Леший заметил, как Воист с опаской глянул на него.
— Да ты не боись меня, боярин. Родня моих друзей в лесах может гулять без опаски. Даже поможем, ежели что.
— Николаич, представляешь, Леха сегодня пытался со столба зипун с поршнями стянуть. Ха-ха! — Закатился смехом Сашка. — Еле уговорили, не светиться так.
— А чё? Я б их снял. Не веришь?
— Да верю я, верю.
— Не расстраивайся, Леша, я знаю, тебе Николаич в подарок полностью всю обнову приготовил. Правда ж, командир?
— Правда.
Встал со своего места Вестимир с кружкой меда в руках.
— Однако, предлагаю выпить! С праздником вас, мои дорогие. И хоть сегодня день Велеса, хочу выпить за вас. Без вас нам всем тяжко было. С вашим приходом в весь пришло счастье и радость в дома родовичей. Да что там, вон за столом с нами леший сидит, как так и должно быть. Могло ли такое случиться без вас? Нет. Вот за вас и выпьем!

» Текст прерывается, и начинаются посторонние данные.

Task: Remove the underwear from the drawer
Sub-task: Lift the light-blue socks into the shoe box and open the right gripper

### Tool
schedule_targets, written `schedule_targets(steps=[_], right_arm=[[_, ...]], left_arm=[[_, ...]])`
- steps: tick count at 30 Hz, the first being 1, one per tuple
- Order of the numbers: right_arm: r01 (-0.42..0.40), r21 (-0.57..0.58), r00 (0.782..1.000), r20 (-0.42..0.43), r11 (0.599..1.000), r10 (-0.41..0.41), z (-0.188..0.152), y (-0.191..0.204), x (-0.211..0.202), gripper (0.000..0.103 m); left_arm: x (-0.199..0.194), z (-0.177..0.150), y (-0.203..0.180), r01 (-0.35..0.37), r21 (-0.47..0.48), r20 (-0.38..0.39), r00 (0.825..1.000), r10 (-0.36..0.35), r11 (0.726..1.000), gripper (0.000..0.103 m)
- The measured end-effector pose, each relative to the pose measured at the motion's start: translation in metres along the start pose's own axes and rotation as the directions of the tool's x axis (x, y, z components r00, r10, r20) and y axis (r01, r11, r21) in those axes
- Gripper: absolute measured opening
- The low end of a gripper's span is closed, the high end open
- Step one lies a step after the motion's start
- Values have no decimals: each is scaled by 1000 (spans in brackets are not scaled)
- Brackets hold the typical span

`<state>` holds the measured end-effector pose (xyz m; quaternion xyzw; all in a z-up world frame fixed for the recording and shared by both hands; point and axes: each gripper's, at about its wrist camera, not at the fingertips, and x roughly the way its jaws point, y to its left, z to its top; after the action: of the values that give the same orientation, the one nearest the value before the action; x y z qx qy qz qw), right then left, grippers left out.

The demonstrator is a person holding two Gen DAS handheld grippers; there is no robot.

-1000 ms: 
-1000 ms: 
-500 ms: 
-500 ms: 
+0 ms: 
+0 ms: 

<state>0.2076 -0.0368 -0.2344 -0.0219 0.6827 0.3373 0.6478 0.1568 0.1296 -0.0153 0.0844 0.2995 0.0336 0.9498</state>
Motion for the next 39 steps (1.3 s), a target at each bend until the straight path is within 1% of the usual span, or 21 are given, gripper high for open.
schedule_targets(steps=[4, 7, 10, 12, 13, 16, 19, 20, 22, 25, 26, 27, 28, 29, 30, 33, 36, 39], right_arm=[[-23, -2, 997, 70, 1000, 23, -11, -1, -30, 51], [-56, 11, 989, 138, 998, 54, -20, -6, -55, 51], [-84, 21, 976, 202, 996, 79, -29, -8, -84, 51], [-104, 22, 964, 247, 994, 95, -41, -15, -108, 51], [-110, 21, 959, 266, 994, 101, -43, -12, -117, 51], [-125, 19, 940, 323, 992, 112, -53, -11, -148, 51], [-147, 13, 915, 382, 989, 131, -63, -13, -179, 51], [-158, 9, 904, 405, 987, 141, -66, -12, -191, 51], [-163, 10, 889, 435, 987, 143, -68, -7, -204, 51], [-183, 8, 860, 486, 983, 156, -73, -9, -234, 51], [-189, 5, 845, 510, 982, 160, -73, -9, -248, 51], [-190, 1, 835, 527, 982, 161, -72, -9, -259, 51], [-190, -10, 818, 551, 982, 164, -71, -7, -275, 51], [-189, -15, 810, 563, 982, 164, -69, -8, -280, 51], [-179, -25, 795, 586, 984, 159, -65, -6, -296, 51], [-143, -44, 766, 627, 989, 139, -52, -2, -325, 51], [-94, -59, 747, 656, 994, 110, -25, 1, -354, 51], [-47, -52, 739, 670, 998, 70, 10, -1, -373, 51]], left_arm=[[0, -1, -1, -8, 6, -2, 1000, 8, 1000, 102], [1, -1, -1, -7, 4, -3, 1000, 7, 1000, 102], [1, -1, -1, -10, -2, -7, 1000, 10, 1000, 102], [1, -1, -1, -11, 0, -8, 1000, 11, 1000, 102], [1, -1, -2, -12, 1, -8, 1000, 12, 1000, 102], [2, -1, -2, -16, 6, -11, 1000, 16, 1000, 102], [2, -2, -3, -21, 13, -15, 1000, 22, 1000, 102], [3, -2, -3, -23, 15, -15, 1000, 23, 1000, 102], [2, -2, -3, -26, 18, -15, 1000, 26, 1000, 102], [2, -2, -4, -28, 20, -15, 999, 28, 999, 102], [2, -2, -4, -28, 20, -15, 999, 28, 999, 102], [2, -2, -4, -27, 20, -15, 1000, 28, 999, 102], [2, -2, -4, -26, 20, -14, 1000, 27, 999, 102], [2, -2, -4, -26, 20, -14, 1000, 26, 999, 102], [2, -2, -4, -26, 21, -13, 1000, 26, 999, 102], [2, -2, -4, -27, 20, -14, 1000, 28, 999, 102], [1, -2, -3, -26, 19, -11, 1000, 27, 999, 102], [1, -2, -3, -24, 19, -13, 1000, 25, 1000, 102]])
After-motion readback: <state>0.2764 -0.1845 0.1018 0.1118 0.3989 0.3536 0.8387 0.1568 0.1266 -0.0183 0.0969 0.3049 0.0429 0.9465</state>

Из-за стола поднялся и Монзырев.
— За нас, Вестимир, за нас за всех здесь сидящих за этим столом. За сватов. Спасибо, что откликнулись и приехали. За бабку Павлу, мы ее все считаем родным человеком, даже непонятно, толи мы ее в семью приняли, толи она нас взяла. За хозяина лесного, спасибо, что почтил приездом, хороших друзей мы рады видеть всегда. Выпьем!

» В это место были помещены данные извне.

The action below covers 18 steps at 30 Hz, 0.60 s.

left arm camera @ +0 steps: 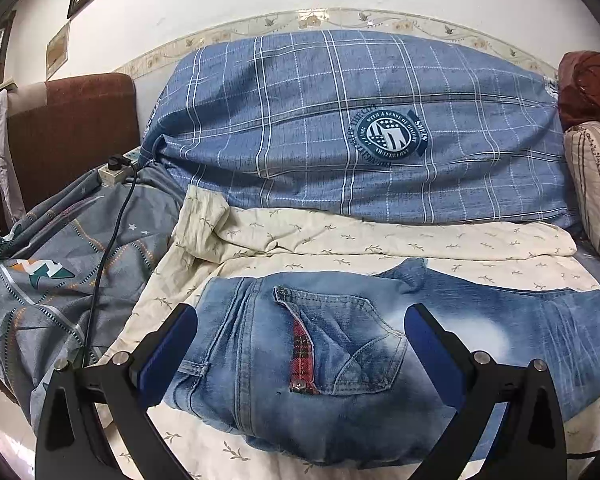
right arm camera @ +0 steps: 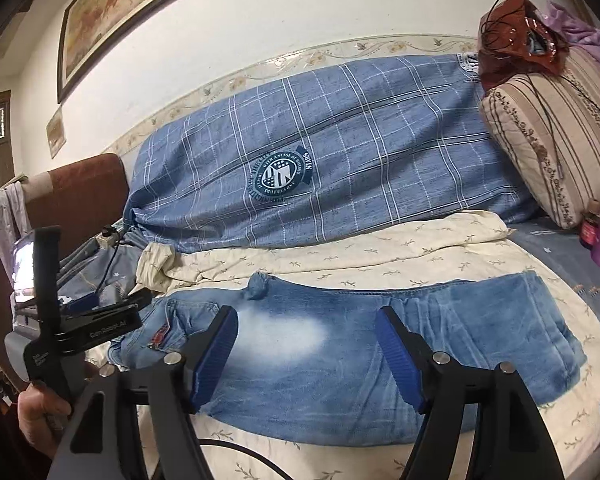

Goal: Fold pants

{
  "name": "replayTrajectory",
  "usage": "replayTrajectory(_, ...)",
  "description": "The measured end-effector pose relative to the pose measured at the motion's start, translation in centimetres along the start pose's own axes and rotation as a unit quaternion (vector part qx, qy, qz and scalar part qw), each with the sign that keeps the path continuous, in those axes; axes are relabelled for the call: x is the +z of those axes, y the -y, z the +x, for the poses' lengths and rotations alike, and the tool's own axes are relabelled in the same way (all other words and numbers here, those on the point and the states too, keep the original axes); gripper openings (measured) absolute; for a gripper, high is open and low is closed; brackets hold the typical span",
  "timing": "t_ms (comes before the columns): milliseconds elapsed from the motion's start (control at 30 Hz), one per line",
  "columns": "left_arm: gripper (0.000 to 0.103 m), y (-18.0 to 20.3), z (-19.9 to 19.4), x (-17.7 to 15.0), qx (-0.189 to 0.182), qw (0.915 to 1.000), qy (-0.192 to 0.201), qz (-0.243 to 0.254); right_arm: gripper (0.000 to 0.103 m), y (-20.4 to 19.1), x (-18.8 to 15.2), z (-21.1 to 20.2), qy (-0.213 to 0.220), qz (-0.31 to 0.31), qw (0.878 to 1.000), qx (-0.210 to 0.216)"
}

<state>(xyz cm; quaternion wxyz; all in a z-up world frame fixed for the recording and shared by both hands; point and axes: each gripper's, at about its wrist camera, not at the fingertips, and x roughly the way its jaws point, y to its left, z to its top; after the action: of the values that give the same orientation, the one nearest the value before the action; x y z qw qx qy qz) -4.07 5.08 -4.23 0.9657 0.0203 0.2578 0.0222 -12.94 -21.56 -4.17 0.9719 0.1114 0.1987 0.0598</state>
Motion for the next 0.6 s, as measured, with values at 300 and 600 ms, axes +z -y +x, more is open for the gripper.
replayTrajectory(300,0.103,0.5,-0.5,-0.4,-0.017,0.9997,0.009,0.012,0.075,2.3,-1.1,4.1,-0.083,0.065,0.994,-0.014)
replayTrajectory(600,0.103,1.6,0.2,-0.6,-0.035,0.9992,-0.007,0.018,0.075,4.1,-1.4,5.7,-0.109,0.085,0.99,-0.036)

Обстановка становилась все непринужденнее и теплее, народ вкусивший блюд и выпивший медов, от полноты чувств затянул песню:
— За туманом ничего не видно,
За туманом ничего не видно,
Только видно дуба зеленого
Только видно,
Под тем дубом криница стояла
Под тем дубом,
В той кринице дивка воду брала
В той кринице,
Обронила золото колечко
Обронила…
Любимые песни для души, ложились в атмосферу застолья живою водою. Леший, затихнув, сидел слушая, не отвлекаясь более ни на что.
— Хоть и считают меня нежитью, а все ж душа у меня есть, — тихо поведал Сашке о сокровенном. — Я б песни такие всю жизнь слушал, Саня. Может я какой-то неправильный леший, а?
— Леха, успокойся. Ты самый правильный. Просто ты к нам попал, а кто к нам попадает, я заметил, меняется. В лес вернешься, восстановишься. Ты главное нас не забывай.
— Не забуду.
Уже поздно вечером, перед тем как разойтись на отдых, из-за стола снова поднялся Вестимир:
— Друзья мои, хочу напомнить, что впереди шесть дней Велесовых святок, в течение которых с теми, кто почтил Велеса, случаются удивительные вещи. Так что, удивляйтесь на здоровье, не боясь ничего.
— Принято! А теперь, спать. — Подытожил Монзырев.
Расходились ко сну.
— Николаич, ты давай одевайся, ночевать сегодня у меня в избенке будешь.
— Э-э нет, Вестимирушка, мне одного раза хватило. Меня теперь туда калачом спать не заманишь!
— А придется. Причем одному. Там натоплено, об этом позаботились. Так что, иди.
— Что так-то?
— Все сам узнаешь. А я сегодня, вон в каморке переночую.
— Ладно. Гала! Лебедушка моя, ты сегодня без меня отдыхаешь. Дела, понимаешь ли.
— Какие дела? Ты же сегодня выпил.
— Мне что, за руль садиться?
— Хорошо, поступай, как знаешь. Устала, выжата словно лимон.
— Спокойной ночи, любимая, — поцеловал Галку Монзырев.
Прошел по улицам ночного городка. Отметил, что народ еще во всю гулеванит. Побеспокоил наряд, дежуривший на воротах. От ворот по дороге, потом по заветной тропе в дубраве, по морозцу со звездным небом, добрался до капища. Прогулялся вдоль чуров богов, поздоровавшись с ними, молчаливыми деревянными истуканами, вернулся к избенке. Войдя в натопленное жилье с горящим светильником на столе, уселся на лавку. В одиночестве хорошо думалось и вспоминалось. Вспомнилась прежняя жизнь, как оказалось, такая простая и понятная раньше. Неурядицы в первой семье, уход жены. Дураки генералы, бросившие армию на произвол судьбы. Продажные депутаты, гребущие все под себя, как пираньи, неспособные насытиться. Чиновники гражданской администрации, забывшие, для чего они вообще живут и работают в государстве, фильтрующие законы к своему достатку. Простые люди, которых средства массовой информации, с постепенным скатыванием страны в пропасть, превращали в серую массу, неспособную постоять за себя, за свой род, за свою нацию, с каждым годом рожающую все меньше и меньше детей.
За мыслями не заметил скрипа двери, сквозняка и появления незнакомого человека.
— Думы беспокоят?
Подняв глаза на вошедшего, увидел перед собой крепкого, здоровенного седого мужика с бородой, одетого в тяжелый полушубок из медвежьего меха. Лицо его было серьезным, но вместе с тем открытым для общения, в глазах искорки улыбки.